What else are we to conclude from Arizona’s decision last week to ban ethnic studies from its schools? The new law prohibits schools from teaching classes that promote “resentment” toward a race or class of people, that are designed primarily for pupils of a particular ethnic group, that promote the overthrow of the government or that “advocate ethnic solidarity instead of the treatment of pupils as individuals.” But by most accounts, the courses in question aren’t really teaching such things, and they’re open to all students — black, white and Latino.

Certainly, Arizona is getting darker and darker these days. According to a Brookings Institution report, Arizona’s Latino population has shot up 180% in the last 20 years, with the white population dropping from 72% to 58%. Latinos account for about one-third of the state’s 6.6 million people, and 90% of Latinos under age 18 were born in the U.S. Even if all immigration from Mexico were halted tomorrow, the high birthrate of this young population would continue Arizona’s population boom and its demographic shift.

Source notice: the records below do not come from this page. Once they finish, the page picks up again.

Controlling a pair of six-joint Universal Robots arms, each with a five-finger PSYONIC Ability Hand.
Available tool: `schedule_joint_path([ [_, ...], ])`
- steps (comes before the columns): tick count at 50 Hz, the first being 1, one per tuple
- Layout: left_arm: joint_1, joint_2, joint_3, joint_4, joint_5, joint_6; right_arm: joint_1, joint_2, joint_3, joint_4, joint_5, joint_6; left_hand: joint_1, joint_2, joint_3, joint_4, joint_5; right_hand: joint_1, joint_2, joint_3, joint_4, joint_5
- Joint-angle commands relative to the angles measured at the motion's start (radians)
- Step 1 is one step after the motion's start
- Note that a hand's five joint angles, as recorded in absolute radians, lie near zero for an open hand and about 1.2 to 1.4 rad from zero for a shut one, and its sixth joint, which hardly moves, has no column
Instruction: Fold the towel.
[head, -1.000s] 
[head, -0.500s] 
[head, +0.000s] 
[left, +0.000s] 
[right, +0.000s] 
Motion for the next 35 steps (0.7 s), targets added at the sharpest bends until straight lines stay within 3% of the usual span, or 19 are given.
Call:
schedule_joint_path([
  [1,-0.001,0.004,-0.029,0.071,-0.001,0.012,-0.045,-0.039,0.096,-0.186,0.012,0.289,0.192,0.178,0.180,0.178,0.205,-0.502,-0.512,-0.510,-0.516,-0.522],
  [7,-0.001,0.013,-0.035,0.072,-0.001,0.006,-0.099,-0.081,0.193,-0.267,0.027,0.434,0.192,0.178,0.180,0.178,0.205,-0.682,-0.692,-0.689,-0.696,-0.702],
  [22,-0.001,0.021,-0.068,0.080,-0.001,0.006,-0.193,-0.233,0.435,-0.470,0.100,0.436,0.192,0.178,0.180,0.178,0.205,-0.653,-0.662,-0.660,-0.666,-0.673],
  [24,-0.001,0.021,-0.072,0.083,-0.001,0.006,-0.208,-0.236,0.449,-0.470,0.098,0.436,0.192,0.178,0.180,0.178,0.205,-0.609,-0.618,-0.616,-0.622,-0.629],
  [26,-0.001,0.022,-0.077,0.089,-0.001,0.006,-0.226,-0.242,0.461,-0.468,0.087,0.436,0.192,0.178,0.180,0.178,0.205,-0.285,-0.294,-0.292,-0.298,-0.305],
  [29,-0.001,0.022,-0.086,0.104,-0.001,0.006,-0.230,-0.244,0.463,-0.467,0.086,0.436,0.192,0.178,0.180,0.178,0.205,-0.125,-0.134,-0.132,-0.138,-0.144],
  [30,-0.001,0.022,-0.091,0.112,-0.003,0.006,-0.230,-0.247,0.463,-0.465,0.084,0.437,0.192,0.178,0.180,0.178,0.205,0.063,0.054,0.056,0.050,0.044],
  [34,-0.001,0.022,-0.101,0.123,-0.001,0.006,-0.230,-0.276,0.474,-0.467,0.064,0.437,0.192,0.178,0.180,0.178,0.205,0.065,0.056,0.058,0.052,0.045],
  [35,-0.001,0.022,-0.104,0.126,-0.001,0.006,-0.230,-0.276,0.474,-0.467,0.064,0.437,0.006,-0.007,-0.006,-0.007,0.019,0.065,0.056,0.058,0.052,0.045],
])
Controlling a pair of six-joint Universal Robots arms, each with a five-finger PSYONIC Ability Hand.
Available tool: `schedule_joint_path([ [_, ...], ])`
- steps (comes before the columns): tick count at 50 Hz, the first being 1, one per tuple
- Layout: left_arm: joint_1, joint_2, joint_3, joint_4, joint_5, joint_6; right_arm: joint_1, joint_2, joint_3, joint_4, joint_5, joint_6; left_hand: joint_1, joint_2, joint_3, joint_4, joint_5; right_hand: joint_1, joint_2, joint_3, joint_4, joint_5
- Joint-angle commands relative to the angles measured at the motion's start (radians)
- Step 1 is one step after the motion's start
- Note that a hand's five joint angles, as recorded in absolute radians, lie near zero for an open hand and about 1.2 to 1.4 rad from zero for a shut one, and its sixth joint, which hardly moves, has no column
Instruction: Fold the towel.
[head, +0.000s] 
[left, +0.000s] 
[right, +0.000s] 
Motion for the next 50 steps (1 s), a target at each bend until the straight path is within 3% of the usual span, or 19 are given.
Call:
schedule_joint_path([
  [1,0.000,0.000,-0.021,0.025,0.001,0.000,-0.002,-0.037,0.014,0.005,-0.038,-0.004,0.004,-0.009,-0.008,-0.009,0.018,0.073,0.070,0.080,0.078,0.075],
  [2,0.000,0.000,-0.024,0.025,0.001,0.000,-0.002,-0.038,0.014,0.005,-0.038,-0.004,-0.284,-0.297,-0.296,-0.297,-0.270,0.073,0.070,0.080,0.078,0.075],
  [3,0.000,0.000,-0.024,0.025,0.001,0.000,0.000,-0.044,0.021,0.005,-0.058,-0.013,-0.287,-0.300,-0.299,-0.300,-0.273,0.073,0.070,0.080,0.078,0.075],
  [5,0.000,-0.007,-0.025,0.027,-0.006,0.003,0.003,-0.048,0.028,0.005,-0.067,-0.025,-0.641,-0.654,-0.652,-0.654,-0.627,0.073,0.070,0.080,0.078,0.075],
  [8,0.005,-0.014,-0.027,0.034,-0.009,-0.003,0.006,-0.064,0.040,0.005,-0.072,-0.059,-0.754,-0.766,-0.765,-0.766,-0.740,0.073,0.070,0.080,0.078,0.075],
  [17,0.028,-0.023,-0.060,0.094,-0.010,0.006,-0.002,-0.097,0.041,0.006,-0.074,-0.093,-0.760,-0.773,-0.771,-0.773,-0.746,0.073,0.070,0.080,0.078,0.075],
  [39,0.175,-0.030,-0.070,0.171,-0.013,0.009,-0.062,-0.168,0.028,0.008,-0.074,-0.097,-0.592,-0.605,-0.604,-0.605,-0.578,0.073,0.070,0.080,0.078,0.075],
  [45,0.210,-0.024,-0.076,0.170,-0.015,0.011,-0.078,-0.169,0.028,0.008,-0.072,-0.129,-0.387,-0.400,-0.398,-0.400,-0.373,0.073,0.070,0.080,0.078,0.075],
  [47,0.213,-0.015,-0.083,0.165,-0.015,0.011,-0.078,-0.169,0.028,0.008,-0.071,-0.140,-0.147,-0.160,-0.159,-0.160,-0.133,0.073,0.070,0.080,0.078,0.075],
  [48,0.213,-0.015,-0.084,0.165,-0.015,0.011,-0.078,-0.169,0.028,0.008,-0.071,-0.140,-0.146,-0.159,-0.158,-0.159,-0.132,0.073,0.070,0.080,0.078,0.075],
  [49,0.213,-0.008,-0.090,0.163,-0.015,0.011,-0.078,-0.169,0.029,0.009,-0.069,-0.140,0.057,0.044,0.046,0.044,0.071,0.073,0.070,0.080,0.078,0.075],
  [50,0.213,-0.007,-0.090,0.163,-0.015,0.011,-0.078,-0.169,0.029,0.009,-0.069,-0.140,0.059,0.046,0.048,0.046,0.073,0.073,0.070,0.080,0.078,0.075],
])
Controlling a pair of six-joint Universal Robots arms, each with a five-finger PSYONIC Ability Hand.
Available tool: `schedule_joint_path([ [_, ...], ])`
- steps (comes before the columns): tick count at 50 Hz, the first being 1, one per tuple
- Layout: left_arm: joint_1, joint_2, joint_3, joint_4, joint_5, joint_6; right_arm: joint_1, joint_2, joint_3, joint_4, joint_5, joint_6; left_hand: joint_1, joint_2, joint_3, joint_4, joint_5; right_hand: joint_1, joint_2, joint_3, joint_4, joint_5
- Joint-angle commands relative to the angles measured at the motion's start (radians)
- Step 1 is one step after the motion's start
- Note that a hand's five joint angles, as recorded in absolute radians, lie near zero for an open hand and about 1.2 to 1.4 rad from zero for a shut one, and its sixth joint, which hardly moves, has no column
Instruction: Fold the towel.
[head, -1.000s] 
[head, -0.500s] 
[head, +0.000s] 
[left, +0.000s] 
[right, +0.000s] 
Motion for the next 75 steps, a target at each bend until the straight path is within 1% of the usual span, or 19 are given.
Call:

At the rate things are going, whites may soon be a minority in Arizona. Will SB 2281 then be used against them? Will that be the end of British literature classes? Dickens, after all, seethes with class resentment. And he didn’t exactly write for Native Americans, Latinos and blacks.

But rest assured, if the day ever comes when the new brown majority doesn’t see any purpose in teaching the literature, history and culture of Arizona’s white minority, we won’t uphold a double standard. We’ll defend the value of teaching ethnic studies then, just as we do now.